Cross Validation and the Bias-Variance tradeoff (for Dummies)

(Note: This post assumes that the reader is familiar with the Bias-Variance concept in statistical learning. If not, this post will help.)

Most ML newbies out there have a pretty good grasp on every learning algorithm, but lack one crucial piece of the puzzle- Understanding a way to test and validate their model with respect to real-world data. This is, infact, the most important part of the whole data mining process. And one that is commonly ignored. This post tries to acquaint the reader with an important(and very powerful) method of ensuring that a given model works, before it’s let out into the world.

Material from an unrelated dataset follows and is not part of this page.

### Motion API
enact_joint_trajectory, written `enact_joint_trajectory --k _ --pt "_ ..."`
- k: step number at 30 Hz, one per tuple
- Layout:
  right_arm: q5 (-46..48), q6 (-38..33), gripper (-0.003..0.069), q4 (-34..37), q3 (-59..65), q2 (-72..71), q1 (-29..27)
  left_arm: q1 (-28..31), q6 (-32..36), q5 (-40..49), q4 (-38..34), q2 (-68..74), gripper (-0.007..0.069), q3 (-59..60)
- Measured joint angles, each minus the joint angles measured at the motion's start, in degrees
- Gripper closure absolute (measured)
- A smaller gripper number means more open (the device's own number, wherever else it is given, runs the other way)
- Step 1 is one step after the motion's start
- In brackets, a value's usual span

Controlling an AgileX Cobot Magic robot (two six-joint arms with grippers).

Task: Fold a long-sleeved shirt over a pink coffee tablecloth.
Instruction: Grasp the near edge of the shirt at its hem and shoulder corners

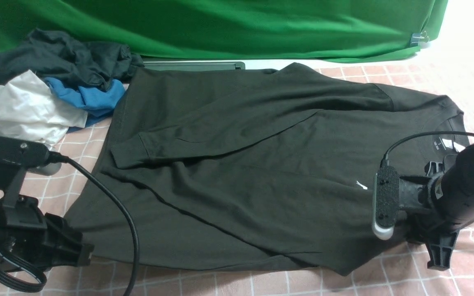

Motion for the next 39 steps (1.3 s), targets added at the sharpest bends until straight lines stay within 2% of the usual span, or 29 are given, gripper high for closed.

Literature on testing ML models always talks about a ‘training’ dataset and a ‘test’ dataset. However, in a practical scenario, we usually don’t get an actual ‘test’ set until we go for deployment. And since the training set is the one we use for helping the model learn, its not usually an accurate indicator of the model’s effectiveness with respect to unseen data. One simple(and straight-forward) way of solving this problem, is called the hold-out method. Its exactly what it sounds like:

i. You hold-out a part of the available dataset from the whole learning process.

ii. You then train your model using the remaining portion of your dataset.

iii. The part of the dataset you held-out during training is now used as the test set, since its actually unseen from the model’s POV. The testing framework will usually give you an indicator of the model’s effectiveness, for e.g. the mean squared error in case of linear regression.

iv. If the indicator in the previous step suggests that the model works well enough, it is then trained using the entire dataset we previously had.

v. Deployment!

This is roughly how it goes. However, how you hold-out the data and how many times you run steps i-iii determine how accurately the method will assess your model. In fact, theres a bias-variance tradeoff inherent in the entire process! Lets take each case one by one (Remember, each time I mention bias or variance, it is with respect to the testing process, and not your model- unless otherwise mentioned):

1. The Validation Set Approach

This is a pretty straight-forward way of doing it. You reserve around half of your original dataset for testing(or validation), and the other half for training. Once you get an estimate of the model’s error, you may also use the portion previously used for training for testing now, and vice versa. Effectively, this gives you two estimates of how well your model works.

However, there are a couple of problems with this approach. First off, you get only one(or two) estimates of the model’s accuracy. Though this is better than having no test dataset, it still leaves a lot of room for improvement. Secondly, since you reserved half of the original dataset for testing, you induced a significant amount of bias into the whole process- in plain English, do you think the framework trained with half of the dataset will be comparable to the one trained with the complete dataset? Usually, No. The next method tries to tackle this.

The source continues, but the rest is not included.